Extracted records =>
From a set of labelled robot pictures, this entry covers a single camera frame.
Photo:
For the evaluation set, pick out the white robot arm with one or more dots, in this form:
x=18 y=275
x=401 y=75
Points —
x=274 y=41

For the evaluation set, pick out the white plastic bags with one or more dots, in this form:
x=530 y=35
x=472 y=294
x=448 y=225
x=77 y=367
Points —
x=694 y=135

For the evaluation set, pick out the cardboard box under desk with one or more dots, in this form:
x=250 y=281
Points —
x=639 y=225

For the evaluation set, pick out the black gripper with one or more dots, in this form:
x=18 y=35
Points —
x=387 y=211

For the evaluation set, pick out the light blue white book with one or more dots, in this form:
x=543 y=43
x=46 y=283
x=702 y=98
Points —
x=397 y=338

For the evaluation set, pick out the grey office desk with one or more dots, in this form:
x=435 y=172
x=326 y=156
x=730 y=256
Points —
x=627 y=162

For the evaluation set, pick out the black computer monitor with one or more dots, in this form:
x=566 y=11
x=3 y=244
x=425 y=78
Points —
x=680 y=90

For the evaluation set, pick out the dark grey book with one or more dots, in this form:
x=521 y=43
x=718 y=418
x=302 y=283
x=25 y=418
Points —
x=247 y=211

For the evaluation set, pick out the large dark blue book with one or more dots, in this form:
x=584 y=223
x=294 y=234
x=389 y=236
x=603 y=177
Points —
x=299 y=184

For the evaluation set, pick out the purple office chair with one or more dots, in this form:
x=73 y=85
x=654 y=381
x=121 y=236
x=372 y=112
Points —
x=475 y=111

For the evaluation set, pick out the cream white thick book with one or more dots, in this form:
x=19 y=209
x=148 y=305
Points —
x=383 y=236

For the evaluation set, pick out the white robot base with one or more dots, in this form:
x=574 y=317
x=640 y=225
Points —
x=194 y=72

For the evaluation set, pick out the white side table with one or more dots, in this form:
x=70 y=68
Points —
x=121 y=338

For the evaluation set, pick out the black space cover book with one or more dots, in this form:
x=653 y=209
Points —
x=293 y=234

Your goal =>
Give back only the lines from the one containing "x=603 y=177" through the final line of the entries above, exactly as written, both included.

Task answer =>
x=603 y=177
Points —
x=299 y=184

For the evaluation set, pick out the purple office chair with one or more dots, in this form:
x=73 y=85
x=654 y=381
x=121 y=236
x=372 y=112
Points —
x=475 y=111

For the evaluation set, pick out the cream white thick book with one or more dots, in this form:
x=19 y=209
x=148 y=305
Points —
x=383 y=236

For the evaluation set, pick out the white robot base with one or more dots, in this form:
x=574 y=317
x=640 y=225
Points —
x=194 y=72

For the evaluation set, pick out the white side table with one or more dots, in this form:
x=70 y=68
Points —
x=121 y=338

For the evaluation set, pick out the black space cover book with one or more dots, in this form:
x=653 y=209
Points —
x=293 y=234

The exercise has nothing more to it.